## Brief
Type out the complete listing below word for word, without its pictures.
******************************
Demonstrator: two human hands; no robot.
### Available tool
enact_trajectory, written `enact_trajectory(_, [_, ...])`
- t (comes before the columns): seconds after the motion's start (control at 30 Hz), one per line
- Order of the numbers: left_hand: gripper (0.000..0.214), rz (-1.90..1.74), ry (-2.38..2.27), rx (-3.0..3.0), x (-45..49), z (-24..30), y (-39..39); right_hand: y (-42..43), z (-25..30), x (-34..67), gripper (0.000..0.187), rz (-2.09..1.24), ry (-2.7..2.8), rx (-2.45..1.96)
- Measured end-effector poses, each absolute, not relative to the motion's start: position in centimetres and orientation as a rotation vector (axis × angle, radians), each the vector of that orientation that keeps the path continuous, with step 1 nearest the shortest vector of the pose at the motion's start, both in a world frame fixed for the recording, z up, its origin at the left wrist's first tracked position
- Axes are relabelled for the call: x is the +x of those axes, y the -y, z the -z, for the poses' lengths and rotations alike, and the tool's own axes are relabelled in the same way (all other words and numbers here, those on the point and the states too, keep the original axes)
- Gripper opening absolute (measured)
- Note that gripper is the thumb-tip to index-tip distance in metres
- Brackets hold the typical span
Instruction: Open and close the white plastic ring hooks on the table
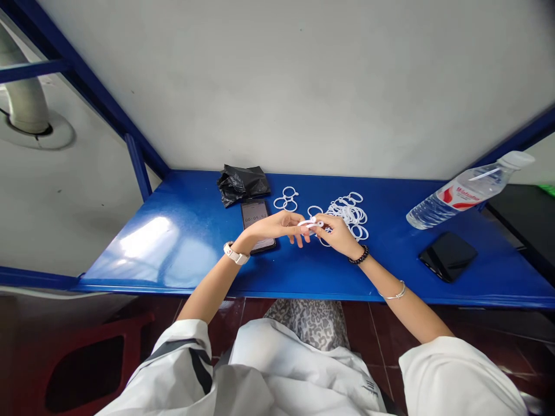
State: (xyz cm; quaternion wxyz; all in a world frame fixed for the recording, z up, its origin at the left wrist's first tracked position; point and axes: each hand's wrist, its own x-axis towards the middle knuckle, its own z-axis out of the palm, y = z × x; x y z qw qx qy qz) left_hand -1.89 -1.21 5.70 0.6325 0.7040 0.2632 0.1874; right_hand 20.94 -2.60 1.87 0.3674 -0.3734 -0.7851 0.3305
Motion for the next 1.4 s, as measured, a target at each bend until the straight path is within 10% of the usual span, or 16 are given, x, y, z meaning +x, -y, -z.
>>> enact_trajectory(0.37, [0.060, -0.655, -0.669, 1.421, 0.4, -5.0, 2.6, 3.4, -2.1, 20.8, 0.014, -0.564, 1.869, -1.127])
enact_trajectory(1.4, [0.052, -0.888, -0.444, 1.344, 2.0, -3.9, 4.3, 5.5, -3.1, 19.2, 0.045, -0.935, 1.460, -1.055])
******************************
## Response to the task
Demonstrator: two human hands; no robot.
### Available tool
enact_trajectory, written `enact_trajectory(_, [_, ...])`
- t (comes before the columns): seconds after the motion's start (control at 30 Hz), one per line
- Order of the numbers: left_hand: gripper (0.000..0.214), rz (-1.90..1.74), ry (-2.38..2.27), rx (-3.0..3.0), x (-45..49), z (-24..30), y (-39..39); right_hand: y (-42..43), z (-25..30), x (-34..67), gripper (0.000..0.187), rz (-2.09..1.24), ry (-2.7..2.8), rx (-2.45..1.96)
- Measured end-effector poses, each absolute, not relative to the motion's start: position in centimetres and orientation as a rotation vector (axis × angle, radians), each the vector of that orientation that keeps the path continuous, with step 1 nearest the shortest vector of the pose at the motion's start, both in a world frame fixed for the recording, z up, its origin at the left wrist's first tracked position
- Axes are relabelled for the call: x is the +x of those axes, y the -y, z the -z, for the poses' lengths and rotations alike, and the tool's own axes are relabelled in the same way (all other words and numbers here, those on the point and the states too, keep the original axes)
- Gripper opening absolute (measured)
- Note that gripper is the thumb-tip to index-tip distance in metres
- Brackets hold the typical span
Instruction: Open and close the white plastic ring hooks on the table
State: (xyz cm; quaternion wxyz; all in a world frame fixed for the recording, z up, its origin at the left wrist's first tracked position; point and axes: each hand's wrist, its own x-axis towards the middle knuckle, its own z-axis out of the palm, y = z × x; x y z qw qx qy qz) left_hand -1.89 -1.21 5.70 0.6325 0.7040 0.2632 0.1874; right_hand 20.94 -2.60 1.87 0.3674 -0.3734 -0.7851 0.3305
Motion for the next 1.4 s, as measured, a target at each bend until the straight path is within 10% of the usual span, or 16 are given, x, y, z meaning +x, -y, -z.
>>> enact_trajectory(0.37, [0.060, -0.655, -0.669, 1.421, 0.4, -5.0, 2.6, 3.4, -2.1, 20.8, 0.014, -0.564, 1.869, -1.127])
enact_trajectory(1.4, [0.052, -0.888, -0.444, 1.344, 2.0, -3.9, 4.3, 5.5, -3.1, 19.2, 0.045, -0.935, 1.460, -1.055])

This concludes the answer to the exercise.